**What is being asked:**
Copy out all the lines of the data that hold the word "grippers".

**Data:**
* * * *

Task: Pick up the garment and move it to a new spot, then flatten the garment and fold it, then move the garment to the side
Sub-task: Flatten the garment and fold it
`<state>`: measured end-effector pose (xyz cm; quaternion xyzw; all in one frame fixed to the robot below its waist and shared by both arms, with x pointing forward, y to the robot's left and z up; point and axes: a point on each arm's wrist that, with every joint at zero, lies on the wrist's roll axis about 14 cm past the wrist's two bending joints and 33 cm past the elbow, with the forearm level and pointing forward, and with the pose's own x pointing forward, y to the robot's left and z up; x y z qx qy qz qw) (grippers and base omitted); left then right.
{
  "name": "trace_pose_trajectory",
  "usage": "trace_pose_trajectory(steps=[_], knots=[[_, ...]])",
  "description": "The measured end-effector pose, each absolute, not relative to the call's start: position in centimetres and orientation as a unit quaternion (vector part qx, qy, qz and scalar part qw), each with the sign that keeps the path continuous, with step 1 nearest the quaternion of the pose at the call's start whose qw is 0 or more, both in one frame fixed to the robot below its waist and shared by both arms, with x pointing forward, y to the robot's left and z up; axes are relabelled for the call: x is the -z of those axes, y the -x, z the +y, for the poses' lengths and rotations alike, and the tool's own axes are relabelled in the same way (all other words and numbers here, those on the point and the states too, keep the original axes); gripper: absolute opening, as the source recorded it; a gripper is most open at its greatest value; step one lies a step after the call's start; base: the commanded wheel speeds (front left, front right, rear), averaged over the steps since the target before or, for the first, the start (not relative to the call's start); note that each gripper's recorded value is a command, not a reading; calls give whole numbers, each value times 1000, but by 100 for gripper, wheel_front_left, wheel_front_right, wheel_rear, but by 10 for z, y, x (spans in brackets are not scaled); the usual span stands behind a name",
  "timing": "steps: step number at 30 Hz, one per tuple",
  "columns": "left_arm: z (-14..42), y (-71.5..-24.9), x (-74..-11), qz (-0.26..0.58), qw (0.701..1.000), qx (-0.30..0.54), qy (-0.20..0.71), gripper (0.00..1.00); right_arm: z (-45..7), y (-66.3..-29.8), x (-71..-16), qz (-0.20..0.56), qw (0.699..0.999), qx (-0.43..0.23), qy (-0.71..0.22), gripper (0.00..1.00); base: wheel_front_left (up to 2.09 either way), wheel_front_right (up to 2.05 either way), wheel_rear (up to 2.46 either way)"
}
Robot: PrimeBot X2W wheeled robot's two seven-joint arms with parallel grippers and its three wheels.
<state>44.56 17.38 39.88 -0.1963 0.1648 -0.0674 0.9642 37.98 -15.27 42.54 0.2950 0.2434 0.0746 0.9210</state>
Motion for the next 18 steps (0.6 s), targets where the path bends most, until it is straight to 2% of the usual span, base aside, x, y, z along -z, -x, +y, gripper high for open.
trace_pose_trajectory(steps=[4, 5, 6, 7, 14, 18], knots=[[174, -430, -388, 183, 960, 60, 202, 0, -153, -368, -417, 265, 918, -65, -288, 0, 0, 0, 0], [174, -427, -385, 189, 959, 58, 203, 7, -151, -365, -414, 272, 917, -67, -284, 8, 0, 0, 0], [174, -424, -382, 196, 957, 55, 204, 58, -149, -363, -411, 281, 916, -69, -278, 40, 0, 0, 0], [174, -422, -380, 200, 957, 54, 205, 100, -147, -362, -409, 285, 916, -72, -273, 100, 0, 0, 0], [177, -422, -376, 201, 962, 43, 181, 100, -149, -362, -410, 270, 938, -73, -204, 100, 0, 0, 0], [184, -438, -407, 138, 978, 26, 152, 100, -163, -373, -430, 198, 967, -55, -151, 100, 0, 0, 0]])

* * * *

**Expected answer:**
`<state>`: measured end-effector pose (xyz cm; quaternion xyzw; all in one frame fixed to the robot below its waist and shared by both arms, with x pointing forward, y to the robot's left and z up; point and axes: a point on each arm's wrist that, with every joint at zero, lies on the wrist's roll axis about 14 cm past the wrist's two bending joints and 33 cm past the elbow, with the forearm level and pointing forward, and with the pose's own x pointing forward, y to the robot's left and z up; x y z qx qy qz qw) (grippers and base omitted); left then right.
Robot: PrimeBot X2W wheeled robot's two seven-joint arms with parallel grippers and its three wheels.

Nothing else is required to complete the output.